### TRY IT
Which lines of the data contain the string "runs"? Show each of them.

### DATA TO EXAMINE
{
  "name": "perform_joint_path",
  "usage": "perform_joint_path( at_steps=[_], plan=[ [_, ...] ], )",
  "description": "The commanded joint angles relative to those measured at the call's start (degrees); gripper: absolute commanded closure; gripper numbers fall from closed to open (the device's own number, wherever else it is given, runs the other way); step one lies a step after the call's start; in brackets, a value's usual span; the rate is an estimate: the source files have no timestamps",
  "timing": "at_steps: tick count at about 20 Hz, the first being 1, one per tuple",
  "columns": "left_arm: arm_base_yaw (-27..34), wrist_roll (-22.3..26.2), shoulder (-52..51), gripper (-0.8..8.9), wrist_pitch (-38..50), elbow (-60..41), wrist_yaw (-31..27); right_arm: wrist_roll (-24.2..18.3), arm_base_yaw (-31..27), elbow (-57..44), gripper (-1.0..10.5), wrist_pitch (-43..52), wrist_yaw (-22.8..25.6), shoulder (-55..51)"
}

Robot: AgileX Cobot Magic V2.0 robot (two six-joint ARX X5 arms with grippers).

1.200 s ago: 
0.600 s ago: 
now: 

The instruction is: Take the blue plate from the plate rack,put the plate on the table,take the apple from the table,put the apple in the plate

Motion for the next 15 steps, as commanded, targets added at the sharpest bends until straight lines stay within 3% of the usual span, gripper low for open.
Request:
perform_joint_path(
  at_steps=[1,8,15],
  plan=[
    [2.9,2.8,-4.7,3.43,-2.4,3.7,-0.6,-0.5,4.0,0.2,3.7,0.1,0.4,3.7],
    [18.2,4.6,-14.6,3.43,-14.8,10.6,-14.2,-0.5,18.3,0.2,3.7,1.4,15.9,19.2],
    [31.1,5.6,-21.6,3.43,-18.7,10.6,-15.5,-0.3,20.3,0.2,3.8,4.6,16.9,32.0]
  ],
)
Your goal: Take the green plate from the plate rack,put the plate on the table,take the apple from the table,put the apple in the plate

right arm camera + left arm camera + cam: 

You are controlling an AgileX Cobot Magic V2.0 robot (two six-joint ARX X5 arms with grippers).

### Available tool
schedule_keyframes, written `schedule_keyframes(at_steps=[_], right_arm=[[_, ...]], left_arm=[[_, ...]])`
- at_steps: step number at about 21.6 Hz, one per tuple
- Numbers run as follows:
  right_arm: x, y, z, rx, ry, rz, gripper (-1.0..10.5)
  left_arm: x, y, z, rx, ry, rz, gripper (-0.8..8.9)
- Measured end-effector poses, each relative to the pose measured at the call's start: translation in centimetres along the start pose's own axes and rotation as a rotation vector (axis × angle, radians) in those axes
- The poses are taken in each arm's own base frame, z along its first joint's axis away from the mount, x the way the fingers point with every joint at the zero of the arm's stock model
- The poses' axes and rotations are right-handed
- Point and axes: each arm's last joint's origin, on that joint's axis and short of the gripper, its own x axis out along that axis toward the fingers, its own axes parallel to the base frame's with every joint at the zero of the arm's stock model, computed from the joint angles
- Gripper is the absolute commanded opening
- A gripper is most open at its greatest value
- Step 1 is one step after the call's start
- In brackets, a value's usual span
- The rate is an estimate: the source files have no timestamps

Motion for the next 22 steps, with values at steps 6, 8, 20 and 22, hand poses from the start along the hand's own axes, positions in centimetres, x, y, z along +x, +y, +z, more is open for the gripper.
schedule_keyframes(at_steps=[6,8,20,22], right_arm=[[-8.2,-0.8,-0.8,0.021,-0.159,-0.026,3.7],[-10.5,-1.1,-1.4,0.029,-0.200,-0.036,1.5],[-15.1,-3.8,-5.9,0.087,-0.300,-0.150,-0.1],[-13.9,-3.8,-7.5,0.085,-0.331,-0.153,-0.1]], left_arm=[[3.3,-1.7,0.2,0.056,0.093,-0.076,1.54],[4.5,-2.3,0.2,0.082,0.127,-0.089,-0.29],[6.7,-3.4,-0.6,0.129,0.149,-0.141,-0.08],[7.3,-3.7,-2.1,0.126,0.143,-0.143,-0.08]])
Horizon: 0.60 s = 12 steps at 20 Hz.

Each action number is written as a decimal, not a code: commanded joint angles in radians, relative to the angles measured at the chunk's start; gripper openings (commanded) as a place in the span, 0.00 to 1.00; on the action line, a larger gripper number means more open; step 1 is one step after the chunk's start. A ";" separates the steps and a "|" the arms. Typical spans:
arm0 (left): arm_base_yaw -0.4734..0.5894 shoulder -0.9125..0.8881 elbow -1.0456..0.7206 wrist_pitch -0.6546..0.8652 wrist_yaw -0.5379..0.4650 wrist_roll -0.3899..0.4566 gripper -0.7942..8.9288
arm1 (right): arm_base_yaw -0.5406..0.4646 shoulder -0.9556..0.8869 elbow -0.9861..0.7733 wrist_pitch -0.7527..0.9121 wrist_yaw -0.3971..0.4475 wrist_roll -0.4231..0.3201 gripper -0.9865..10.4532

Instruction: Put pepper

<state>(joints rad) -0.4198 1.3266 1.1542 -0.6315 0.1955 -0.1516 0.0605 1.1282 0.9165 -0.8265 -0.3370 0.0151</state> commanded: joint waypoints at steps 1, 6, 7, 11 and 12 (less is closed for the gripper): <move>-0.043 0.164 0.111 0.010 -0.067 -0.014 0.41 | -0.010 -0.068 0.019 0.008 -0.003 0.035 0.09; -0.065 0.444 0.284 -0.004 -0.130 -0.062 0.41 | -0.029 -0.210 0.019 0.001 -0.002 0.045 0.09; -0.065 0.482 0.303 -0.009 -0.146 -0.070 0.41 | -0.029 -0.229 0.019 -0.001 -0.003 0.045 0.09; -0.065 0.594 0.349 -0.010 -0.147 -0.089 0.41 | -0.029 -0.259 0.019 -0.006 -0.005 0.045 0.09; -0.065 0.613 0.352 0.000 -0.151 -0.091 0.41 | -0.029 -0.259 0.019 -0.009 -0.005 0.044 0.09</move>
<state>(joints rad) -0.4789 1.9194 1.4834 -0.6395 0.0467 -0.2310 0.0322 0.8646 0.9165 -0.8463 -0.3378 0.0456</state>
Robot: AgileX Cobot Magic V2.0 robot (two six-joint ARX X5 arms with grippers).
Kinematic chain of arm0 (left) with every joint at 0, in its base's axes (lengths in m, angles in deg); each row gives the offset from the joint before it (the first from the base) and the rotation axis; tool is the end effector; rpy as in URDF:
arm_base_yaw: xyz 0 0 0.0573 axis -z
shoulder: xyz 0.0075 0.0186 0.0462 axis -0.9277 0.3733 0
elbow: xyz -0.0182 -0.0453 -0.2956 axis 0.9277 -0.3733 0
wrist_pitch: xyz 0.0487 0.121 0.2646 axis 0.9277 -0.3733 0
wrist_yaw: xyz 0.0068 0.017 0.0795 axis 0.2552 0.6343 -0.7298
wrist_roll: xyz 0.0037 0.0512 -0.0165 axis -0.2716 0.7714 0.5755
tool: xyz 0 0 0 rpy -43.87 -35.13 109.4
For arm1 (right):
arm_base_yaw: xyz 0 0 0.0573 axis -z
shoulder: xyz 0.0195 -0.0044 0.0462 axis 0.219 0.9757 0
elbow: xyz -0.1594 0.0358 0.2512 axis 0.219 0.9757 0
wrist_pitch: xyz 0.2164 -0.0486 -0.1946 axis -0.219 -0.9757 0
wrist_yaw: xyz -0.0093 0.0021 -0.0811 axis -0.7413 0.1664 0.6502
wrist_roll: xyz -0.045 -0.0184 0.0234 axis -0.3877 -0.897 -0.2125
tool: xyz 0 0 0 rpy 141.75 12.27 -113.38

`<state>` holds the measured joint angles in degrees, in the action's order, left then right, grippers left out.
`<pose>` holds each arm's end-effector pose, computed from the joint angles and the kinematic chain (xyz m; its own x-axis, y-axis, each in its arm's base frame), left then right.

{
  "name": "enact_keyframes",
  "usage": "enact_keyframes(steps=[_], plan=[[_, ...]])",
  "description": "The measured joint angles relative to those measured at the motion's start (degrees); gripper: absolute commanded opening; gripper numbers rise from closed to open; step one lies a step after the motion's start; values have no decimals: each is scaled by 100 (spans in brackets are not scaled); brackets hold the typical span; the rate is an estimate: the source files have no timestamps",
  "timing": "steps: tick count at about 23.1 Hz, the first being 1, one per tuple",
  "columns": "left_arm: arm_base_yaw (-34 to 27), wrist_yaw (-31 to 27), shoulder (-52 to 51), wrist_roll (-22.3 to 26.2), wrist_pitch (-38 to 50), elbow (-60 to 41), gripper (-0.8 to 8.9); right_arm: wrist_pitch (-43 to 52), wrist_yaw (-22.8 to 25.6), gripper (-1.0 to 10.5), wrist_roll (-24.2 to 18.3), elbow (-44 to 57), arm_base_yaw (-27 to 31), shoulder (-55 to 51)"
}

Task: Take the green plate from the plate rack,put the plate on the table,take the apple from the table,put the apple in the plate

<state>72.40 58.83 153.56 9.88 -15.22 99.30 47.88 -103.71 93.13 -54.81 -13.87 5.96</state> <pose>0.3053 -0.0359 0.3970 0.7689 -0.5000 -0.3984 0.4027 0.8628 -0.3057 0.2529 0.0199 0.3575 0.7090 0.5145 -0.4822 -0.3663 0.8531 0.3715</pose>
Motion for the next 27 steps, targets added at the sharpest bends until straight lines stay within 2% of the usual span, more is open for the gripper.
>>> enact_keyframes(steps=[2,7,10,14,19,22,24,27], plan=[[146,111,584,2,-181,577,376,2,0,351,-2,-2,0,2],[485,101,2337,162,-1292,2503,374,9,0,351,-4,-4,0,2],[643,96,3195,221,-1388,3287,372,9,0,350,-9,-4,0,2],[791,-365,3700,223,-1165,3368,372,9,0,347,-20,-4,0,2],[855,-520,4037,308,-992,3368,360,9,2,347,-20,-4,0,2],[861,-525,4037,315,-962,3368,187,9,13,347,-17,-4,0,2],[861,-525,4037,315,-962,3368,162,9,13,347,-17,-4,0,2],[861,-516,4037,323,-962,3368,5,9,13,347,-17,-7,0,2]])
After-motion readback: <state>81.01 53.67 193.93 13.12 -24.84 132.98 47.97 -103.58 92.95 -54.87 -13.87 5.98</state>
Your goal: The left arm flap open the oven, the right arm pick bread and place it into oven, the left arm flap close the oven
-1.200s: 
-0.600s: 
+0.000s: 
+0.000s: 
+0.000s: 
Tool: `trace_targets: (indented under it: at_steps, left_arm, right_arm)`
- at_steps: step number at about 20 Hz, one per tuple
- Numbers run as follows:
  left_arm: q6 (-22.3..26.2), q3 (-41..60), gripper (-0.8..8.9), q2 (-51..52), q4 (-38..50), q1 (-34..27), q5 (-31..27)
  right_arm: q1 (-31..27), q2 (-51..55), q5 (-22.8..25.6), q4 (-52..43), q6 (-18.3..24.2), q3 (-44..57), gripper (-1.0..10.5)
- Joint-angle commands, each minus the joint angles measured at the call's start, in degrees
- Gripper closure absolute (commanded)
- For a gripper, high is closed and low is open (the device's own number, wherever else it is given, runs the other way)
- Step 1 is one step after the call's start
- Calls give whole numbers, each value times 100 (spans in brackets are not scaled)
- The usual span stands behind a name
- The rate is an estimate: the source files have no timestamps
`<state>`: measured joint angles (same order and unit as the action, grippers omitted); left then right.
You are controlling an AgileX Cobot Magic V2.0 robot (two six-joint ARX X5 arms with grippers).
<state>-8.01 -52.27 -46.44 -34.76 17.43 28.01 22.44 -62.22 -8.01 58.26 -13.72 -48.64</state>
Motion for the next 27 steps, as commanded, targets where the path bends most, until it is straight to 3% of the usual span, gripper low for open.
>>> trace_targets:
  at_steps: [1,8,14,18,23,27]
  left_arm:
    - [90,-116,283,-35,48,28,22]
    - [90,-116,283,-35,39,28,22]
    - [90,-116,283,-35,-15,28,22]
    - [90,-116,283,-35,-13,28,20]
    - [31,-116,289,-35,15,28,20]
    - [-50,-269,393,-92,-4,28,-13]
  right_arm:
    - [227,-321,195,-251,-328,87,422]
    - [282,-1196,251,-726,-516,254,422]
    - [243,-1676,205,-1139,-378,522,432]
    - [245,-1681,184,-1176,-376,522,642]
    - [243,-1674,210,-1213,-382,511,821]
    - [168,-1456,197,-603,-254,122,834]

### ANSWER SECTION
  "description": "The commanded joint angles relative to those measured at the call's start (degrees); gripper: absolute commanded closure; gripper numbers fall from closed to open (the device's own number, wherever else it is given, runs the other way); step one lies a step after the call's start; in brackets, a value's usual span; the rate is an estimate: the source files have no timestamps",
- For a gripper, high is closed and low is open (the device's own number, wherever else it is given, runs the other way)

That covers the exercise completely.